(Records drawn from a dataset)
::::::

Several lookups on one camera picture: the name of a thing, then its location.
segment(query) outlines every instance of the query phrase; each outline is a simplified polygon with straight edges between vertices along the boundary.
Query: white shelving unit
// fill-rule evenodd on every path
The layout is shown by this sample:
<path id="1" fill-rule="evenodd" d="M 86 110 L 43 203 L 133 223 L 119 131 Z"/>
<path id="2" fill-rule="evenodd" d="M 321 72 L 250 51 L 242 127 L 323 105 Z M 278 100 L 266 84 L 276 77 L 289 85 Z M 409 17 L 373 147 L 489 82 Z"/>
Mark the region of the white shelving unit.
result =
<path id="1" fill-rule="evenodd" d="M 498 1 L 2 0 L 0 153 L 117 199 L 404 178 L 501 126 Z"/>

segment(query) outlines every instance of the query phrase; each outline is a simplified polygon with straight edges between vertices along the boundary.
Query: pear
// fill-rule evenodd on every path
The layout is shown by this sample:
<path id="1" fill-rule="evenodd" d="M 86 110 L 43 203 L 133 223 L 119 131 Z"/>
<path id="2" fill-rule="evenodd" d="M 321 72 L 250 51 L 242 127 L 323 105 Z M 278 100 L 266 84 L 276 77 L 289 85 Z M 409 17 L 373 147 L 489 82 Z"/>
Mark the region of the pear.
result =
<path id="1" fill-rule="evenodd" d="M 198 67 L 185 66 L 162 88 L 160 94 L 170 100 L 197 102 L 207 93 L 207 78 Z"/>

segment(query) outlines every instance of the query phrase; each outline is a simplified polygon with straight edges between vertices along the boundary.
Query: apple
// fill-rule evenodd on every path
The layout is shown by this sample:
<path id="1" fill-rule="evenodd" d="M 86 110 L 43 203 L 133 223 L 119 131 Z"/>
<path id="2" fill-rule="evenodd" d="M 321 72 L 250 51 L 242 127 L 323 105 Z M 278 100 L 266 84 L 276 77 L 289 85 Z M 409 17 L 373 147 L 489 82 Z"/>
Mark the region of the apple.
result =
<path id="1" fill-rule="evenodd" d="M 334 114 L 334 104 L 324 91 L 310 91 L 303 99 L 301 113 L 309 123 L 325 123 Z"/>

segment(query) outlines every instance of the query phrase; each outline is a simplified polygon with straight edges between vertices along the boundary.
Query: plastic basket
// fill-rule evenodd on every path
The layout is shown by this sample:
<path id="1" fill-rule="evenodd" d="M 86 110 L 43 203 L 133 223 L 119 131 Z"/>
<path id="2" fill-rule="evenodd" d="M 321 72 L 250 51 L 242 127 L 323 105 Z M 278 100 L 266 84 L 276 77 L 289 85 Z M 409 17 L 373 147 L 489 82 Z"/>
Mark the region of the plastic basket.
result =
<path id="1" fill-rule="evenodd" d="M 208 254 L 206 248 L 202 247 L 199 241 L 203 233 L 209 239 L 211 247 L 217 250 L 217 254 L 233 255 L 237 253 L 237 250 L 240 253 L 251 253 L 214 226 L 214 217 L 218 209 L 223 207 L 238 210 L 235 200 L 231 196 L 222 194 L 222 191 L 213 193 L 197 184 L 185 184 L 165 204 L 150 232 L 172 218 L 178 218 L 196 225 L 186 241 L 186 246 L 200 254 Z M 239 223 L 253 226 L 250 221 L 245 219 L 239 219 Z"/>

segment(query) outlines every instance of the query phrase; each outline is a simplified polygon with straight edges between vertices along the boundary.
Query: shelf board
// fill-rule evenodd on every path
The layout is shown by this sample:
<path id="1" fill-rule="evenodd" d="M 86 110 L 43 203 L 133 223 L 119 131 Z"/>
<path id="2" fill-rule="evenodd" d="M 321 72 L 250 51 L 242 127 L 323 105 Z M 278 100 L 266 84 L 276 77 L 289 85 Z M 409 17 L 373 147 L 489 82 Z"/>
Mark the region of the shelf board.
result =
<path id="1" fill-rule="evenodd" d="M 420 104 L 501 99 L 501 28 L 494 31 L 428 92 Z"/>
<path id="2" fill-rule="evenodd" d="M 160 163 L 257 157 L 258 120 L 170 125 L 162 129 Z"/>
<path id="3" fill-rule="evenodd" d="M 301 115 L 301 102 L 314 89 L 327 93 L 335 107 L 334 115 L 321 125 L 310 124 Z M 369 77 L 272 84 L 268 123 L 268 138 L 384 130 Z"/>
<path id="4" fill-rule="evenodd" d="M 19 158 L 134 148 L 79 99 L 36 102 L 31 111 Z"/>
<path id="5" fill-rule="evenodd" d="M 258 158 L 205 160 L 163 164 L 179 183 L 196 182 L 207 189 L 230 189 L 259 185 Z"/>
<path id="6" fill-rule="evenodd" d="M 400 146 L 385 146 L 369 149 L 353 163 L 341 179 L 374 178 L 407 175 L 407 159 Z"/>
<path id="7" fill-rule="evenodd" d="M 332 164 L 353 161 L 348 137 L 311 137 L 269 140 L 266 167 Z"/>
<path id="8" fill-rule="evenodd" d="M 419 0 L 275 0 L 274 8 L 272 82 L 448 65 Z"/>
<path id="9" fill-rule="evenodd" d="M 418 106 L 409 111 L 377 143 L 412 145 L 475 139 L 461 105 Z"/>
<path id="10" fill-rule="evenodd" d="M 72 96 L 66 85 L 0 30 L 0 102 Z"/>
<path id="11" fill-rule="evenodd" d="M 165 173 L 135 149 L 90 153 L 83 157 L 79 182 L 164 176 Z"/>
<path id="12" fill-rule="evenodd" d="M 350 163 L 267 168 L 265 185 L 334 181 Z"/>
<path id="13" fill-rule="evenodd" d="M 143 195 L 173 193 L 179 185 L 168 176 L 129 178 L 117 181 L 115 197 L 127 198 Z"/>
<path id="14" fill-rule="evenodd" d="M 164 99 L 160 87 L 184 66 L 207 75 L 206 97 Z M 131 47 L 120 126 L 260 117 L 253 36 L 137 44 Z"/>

::::::

Answer with the number alone after working out how many lines in the records contain the string "region".

5